Work item:
Search the data for the word "sheet" and copy every line that contains it.

Items from a dataset:
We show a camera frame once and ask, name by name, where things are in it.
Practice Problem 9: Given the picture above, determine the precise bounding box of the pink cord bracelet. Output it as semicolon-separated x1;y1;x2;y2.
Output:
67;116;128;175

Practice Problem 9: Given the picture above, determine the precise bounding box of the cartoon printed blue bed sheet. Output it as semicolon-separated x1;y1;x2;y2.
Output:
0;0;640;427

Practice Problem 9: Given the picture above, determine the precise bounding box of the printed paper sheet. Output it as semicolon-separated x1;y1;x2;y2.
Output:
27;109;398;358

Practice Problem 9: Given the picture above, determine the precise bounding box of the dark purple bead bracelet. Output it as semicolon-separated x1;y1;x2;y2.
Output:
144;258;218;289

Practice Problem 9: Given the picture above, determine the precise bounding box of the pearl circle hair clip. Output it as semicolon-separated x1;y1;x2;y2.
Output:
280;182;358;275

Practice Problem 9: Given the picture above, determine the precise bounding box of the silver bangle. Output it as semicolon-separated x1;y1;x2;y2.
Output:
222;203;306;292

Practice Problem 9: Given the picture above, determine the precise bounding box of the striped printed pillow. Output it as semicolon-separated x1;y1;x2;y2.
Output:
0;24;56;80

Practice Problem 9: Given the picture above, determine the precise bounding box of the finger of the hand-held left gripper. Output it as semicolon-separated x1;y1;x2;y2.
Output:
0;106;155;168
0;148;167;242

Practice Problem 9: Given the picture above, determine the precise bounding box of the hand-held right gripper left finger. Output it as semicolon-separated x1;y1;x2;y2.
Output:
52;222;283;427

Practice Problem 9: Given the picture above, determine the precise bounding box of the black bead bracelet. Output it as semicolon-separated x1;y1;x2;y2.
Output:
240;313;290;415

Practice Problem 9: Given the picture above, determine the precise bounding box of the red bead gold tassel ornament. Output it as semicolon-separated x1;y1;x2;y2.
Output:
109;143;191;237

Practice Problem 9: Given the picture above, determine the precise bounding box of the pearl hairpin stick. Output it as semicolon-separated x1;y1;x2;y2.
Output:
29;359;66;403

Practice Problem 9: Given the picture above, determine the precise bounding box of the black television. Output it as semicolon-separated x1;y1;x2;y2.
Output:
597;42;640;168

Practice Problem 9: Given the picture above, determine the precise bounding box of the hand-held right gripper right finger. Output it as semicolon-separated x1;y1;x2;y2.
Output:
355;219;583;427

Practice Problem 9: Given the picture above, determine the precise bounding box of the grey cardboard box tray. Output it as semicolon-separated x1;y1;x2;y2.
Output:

Task answer:
Practice Problem 9: Given the picture above, determine the precise bounding box of the cartoon printed blue bed sheet. Output it as semicolon-separated x1;y1;x2;y2.
Practice Problem 9: Given the picture above, determine the precise bounding box of the printed paper sheet. Output it as semicolon-separated x1;y1;x2;y2.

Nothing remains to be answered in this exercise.